◆ SUPPLIED INFORMATION ◆
▬▬▬▬▬▬▬▬▬▬

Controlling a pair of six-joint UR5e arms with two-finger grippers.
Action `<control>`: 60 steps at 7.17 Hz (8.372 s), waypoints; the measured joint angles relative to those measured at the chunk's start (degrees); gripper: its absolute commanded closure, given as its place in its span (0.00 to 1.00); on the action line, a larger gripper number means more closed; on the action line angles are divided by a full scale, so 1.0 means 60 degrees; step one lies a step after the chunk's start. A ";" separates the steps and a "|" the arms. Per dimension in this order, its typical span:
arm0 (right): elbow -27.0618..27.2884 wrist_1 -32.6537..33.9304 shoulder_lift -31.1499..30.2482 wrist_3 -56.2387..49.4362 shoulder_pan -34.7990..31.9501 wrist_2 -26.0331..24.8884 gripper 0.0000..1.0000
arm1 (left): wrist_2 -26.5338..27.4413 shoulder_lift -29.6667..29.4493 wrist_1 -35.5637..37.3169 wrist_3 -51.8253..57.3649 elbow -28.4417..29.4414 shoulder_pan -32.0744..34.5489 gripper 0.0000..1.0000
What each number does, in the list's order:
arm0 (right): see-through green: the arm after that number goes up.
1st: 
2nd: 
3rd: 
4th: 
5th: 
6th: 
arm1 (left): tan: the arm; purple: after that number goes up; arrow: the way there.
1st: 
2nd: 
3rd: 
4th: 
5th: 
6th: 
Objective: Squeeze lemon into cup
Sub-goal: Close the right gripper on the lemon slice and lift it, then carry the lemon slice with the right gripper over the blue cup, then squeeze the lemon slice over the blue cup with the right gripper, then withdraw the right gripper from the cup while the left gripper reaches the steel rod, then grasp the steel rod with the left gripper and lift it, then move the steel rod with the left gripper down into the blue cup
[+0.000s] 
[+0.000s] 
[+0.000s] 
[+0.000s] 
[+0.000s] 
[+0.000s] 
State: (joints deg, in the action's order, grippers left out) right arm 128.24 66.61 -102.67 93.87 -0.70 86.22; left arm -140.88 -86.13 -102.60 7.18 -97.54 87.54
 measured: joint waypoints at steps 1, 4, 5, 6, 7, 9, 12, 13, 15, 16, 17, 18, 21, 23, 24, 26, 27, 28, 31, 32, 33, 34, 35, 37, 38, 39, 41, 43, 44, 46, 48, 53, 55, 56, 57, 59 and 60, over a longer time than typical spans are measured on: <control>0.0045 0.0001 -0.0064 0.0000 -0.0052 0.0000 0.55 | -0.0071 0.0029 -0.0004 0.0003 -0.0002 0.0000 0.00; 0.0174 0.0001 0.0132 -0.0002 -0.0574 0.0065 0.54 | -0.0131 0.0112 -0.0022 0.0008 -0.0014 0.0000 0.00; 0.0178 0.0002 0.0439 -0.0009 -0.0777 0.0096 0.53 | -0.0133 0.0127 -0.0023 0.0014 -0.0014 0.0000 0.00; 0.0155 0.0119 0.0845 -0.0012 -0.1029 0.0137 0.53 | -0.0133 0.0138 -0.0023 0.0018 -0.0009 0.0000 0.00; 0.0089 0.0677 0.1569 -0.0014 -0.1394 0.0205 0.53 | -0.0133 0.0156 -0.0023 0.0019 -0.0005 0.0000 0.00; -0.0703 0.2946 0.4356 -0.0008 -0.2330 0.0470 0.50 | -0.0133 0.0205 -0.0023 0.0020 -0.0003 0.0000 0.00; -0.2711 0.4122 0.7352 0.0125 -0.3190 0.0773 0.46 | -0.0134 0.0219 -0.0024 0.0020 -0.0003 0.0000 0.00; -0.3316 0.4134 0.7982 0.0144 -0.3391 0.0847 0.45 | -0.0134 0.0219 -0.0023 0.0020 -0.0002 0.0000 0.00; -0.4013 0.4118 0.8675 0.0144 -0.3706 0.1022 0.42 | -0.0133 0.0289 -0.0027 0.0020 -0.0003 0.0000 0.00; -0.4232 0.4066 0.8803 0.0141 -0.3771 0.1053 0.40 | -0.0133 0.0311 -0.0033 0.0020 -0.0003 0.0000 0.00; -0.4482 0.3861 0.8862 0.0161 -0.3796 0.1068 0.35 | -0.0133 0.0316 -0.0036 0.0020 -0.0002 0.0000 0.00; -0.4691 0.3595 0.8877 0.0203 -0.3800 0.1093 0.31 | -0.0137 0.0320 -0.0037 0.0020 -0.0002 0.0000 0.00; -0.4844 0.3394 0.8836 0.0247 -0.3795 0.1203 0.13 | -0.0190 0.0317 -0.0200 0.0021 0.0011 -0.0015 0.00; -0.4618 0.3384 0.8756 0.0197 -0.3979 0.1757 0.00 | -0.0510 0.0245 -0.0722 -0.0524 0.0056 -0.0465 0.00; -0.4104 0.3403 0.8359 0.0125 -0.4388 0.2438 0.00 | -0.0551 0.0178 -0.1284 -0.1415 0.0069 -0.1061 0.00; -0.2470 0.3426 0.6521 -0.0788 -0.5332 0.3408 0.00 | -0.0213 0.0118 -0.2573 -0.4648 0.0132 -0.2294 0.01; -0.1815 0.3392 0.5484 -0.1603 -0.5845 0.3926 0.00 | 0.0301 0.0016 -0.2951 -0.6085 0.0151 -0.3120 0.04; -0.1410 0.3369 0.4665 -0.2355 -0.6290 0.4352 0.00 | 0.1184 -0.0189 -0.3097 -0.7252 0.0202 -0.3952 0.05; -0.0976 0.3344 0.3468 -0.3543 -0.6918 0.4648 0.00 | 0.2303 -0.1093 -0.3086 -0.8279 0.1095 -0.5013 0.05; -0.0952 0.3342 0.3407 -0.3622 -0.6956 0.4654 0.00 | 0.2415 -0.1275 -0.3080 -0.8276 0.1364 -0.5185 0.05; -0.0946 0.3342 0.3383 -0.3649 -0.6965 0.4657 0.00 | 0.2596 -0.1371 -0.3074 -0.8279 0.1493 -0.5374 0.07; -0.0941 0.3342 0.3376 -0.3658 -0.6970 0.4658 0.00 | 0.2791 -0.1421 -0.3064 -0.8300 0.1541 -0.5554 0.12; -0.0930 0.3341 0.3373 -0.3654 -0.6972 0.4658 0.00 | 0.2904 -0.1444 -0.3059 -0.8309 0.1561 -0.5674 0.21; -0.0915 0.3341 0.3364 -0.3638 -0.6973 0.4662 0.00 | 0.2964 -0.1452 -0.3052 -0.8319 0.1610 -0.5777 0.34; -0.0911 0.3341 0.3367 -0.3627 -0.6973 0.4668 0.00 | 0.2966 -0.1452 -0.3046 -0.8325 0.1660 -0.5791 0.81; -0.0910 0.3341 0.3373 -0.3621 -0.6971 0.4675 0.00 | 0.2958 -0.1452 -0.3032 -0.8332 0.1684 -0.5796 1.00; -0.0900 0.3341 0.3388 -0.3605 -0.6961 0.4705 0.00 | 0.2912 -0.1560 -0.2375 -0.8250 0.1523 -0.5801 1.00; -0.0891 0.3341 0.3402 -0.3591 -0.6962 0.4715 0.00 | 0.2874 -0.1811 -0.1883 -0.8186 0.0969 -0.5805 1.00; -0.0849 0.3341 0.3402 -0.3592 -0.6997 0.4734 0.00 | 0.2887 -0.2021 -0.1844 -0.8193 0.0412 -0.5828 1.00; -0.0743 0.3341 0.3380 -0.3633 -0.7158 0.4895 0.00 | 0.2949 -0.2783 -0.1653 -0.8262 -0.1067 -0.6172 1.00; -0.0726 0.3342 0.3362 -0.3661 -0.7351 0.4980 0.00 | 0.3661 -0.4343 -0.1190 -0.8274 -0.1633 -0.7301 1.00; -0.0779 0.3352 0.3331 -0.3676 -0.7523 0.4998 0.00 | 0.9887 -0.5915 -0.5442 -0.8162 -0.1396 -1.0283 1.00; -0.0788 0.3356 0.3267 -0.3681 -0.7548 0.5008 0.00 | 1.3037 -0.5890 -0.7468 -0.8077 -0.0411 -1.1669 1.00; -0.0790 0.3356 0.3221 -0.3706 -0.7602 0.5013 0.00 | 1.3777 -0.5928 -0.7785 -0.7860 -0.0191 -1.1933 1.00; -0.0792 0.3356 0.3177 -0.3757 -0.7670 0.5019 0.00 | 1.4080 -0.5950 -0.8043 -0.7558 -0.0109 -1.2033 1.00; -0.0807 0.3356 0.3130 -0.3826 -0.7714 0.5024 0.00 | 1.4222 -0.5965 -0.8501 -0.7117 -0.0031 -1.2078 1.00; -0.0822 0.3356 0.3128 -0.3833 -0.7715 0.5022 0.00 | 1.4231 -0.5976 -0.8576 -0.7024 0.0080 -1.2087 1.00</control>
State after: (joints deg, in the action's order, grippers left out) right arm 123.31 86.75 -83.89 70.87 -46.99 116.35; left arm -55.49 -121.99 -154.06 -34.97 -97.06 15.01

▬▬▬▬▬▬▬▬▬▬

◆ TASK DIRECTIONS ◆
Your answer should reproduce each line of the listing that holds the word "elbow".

◆ ANSWER ◆
arm0 (right): elbow -27.0618..27.2884 wrist_1 -32.6537..33.9304 shoulder_lift -31.1499..30.2482 wrist_3 -56.2387..49.4362 shoulder_pan -34.7990..31.9501 wrist_2 -26.0331..24.8884 gripper 0.0000..1.0000
arm1 (left): wrist_2 -26.5338..27.4413 shoulder_lift -29.6667..29.4493 wrist_1 -35.5637..37.3169 wrist_3 -51.8253..57.3649 elbow -28.4417..29.4414 shoulder_pan -32.0744..34.5489 gripper 0.0000..1.0000

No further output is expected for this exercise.